■ Exercise inputs ■
--
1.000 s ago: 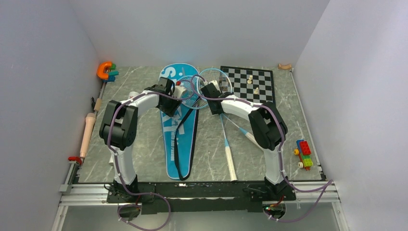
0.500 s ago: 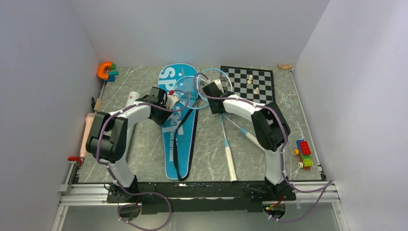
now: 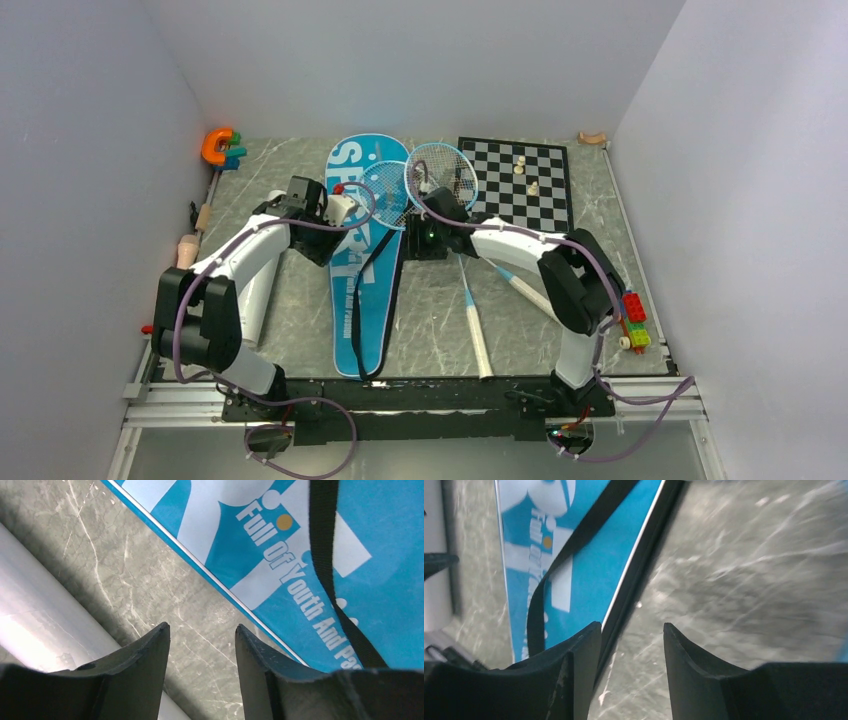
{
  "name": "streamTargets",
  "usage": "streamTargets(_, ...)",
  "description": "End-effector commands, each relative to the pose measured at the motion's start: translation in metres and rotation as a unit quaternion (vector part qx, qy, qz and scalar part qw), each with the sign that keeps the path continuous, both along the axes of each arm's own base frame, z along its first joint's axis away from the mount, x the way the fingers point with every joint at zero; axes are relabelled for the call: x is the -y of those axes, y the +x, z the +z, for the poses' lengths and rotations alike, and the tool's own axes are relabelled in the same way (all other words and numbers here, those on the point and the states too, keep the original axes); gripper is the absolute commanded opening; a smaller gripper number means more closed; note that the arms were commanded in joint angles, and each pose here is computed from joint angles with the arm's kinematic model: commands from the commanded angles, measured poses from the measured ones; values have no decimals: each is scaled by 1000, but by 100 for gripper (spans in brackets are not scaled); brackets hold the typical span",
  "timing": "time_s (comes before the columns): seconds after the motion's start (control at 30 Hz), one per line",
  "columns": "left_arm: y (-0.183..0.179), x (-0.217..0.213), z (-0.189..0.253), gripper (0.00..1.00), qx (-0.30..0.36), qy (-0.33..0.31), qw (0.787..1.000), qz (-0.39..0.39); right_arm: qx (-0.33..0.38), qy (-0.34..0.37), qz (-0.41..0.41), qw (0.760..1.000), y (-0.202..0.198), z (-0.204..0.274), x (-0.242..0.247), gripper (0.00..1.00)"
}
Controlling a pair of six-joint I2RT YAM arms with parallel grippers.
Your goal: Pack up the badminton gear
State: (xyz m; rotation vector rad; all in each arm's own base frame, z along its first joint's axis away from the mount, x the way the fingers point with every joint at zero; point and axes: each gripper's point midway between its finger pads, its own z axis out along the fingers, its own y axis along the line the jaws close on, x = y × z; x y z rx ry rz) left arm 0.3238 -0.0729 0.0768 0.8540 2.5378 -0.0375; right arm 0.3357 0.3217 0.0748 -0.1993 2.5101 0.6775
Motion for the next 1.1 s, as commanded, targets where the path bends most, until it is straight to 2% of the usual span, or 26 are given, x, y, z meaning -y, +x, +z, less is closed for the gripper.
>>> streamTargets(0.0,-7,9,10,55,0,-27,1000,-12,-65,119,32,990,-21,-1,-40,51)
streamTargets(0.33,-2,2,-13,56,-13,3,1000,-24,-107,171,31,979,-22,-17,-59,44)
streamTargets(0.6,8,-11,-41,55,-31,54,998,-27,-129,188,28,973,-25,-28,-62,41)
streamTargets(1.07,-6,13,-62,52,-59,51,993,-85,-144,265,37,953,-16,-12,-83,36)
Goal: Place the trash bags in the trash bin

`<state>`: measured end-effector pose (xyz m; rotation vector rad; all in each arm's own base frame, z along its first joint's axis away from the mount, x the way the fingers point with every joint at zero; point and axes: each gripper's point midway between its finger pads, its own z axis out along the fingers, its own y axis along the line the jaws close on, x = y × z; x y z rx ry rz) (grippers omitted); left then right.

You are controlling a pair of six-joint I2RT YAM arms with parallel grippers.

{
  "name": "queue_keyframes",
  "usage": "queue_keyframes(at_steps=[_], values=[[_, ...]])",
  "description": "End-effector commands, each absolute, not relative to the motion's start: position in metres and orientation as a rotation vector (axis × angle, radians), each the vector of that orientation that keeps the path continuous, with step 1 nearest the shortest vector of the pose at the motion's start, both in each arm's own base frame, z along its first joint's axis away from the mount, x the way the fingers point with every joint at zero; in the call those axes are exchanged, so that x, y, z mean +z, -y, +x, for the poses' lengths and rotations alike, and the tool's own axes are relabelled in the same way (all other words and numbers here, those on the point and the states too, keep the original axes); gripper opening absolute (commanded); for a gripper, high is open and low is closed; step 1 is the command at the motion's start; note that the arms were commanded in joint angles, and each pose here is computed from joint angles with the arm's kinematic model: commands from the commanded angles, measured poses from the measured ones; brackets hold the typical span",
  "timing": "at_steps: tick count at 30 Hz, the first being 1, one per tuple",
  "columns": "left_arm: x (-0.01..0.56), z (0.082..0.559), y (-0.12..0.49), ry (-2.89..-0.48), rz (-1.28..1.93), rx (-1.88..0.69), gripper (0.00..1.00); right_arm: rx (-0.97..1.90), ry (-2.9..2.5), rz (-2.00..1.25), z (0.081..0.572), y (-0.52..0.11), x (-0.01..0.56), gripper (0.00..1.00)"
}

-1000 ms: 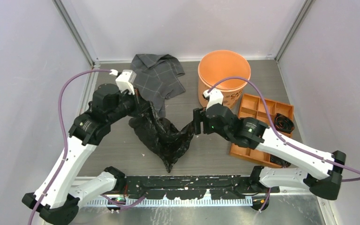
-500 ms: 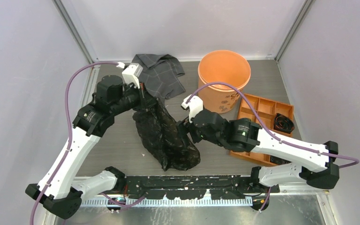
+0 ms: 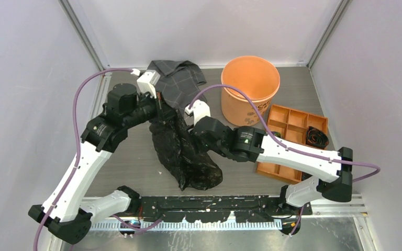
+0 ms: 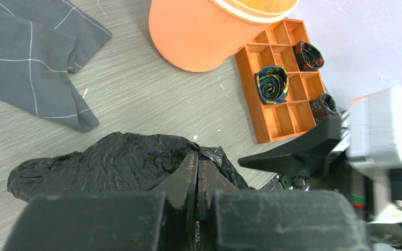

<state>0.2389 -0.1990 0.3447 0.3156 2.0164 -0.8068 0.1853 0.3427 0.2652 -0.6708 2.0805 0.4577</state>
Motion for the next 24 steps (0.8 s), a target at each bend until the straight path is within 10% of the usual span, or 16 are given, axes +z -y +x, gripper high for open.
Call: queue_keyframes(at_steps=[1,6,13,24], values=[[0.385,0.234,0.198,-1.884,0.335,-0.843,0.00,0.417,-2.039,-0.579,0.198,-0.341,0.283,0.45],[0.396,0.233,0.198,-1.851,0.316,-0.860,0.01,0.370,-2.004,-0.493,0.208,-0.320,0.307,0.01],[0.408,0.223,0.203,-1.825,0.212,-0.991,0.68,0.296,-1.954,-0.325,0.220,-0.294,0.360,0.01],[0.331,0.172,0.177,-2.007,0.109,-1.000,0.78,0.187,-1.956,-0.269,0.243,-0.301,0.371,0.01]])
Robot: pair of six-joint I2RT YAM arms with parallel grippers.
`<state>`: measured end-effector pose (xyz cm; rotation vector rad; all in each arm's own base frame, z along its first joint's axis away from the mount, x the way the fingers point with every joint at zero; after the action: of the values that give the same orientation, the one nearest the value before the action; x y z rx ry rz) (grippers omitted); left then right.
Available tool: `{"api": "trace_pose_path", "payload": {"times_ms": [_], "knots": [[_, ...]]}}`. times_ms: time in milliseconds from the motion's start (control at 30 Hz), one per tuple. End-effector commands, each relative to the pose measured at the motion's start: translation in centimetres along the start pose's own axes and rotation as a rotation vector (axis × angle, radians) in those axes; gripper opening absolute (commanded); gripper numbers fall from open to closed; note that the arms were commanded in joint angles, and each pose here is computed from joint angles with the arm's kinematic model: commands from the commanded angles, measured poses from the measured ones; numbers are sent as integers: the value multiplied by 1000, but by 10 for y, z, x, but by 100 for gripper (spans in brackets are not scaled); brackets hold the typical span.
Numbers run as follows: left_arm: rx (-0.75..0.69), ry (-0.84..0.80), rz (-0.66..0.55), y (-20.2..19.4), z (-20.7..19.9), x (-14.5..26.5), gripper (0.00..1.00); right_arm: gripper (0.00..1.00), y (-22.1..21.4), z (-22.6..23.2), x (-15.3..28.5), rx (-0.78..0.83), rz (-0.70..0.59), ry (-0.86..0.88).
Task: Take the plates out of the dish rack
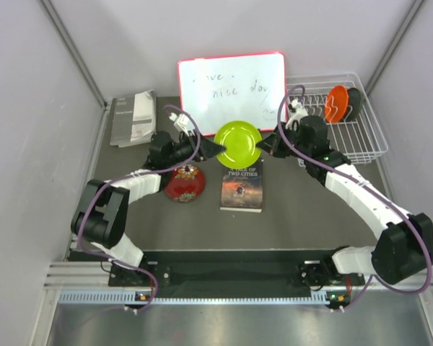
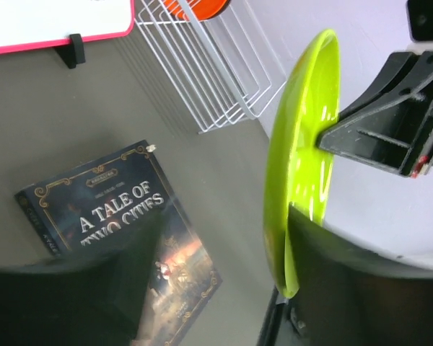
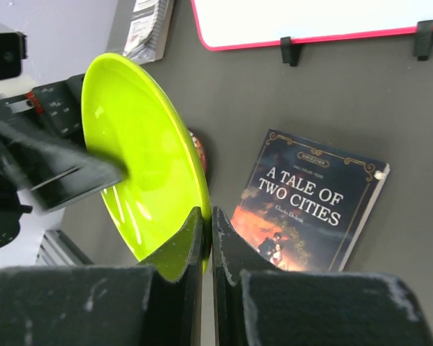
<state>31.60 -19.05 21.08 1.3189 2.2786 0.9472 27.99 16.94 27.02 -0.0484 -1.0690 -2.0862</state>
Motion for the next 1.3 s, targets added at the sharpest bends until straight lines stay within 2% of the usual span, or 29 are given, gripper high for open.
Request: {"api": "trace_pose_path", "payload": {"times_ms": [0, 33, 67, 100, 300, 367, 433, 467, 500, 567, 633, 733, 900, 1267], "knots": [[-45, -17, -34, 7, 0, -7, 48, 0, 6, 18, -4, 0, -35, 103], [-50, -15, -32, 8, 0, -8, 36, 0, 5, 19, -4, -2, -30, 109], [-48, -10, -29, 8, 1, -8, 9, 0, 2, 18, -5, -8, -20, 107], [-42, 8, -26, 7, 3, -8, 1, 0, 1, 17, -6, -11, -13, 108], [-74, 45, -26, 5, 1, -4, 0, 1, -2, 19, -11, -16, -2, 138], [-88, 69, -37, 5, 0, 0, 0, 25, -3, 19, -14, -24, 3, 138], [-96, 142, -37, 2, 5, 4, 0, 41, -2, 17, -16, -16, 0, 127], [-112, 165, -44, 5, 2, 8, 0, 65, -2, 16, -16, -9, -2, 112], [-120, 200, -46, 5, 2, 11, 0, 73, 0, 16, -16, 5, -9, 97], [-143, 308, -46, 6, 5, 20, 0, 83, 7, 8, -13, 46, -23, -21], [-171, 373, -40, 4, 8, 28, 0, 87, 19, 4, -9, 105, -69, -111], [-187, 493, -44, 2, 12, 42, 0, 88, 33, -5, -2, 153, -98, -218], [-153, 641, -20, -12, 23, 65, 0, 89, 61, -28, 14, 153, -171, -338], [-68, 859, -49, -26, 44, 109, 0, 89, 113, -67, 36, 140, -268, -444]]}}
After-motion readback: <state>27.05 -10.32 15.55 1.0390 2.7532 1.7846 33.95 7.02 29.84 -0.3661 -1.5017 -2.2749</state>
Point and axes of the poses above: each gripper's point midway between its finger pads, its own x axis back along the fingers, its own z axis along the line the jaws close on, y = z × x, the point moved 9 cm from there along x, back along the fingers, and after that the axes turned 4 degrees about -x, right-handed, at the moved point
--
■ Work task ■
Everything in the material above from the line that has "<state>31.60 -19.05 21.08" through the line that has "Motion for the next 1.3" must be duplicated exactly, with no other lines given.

■ Task output ■
<state>31.60 -19.05 21.08 1.3189 2.2786 0.9472 27.99 16.94 27.02 -0.0484 -1.0690 -2.0862</state>
Motion for the next 1.3 s, targets added at the sharpest bends until straight lines stay within 2% of the usual span, or 29 are given, gripper high for open.

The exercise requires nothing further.